Dear Mr. Purple Shirt,
I have no idea who you are. There, I said it. The truth is, when you called my name yesterday as I was walking along minding my own business, I turned to you fully expecting to see someone I know. But I didn’t recognize you. Not your voice, not your shirt, not even your very interesting, definitely memorable face. Nope. You didn’t ring any bells. So while we were walking along together with you talking on and on, obviously oblivious (hey that kinda rhymes) to my dilemma, I was trying my best to pick up clues about your identity from the things you were saying. Unfortunately I remained as clueless as before.
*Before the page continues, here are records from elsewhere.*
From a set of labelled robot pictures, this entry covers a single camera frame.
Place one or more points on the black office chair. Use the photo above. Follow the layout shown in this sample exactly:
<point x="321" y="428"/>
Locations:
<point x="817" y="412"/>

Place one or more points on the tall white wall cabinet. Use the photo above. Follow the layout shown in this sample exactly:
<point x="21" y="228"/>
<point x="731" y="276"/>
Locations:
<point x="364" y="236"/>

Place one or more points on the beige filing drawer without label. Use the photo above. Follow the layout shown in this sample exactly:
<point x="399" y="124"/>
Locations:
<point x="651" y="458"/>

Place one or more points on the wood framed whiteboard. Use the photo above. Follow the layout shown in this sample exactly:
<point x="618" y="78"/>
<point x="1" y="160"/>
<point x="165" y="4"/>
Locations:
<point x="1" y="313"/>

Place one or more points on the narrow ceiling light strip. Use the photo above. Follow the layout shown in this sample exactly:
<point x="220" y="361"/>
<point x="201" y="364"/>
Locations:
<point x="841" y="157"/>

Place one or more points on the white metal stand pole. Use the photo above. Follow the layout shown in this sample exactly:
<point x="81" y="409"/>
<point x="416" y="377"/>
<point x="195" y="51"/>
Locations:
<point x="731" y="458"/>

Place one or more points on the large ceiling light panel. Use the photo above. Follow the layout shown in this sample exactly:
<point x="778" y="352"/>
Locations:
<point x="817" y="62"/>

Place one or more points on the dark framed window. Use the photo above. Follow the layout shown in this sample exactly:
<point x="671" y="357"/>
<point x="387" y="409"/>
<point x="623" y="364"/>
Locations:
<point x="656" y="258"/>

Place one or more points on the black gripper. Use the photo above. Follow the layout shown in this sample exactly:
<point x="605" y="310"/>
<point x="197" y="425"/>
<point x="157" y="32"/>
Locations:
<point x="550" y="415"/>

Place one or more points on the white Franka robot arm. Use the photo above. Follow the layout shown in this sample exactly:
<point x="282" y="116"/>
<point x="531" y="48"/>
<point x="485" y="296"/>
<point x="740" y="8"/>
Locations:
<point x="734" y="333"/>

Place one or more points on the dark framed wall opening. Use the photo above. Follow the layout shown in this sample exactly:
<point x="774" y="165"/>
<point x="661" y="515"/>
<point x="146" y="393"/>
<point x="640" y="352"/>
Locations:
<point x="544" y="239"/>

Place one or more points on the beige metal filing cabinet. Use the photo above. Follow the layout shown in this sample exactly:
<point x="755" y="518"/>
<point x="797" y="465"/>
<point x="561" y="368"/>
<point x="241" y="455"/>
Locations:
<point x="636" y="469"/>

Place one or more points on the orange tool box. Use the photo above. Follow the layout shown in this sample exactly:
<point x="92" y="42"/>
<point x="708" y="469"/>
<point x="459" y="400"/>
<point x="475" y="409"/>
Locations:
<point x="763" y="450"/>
Apparently, Mr. Purple Shirt, you and I are good friends, since you felt comfortable enough to tell me about your recent breakup. (I am sorry about that, by the way, even though I didn’t recognize your ex-girlfriend’s name at all.) So since we’re that close, you probably know that I can be a little weird sometimes. Perhaps you’re even used to it, since all my good friends have to be, or they’d go crazy. And since you seemed so nice, you probably will forgive me for not remembering who you are. So if you happen to read this letter, Mr. Purple Shirt, I would really appreciate it if you would contact me and tell me your name. I promise I will never forget it again.
I do hope we’re still friends, Mr. Purple Shirt. That is, if we really are friends. I would hate to think you’re a stalker, you know, or somebody a lot weirder than me.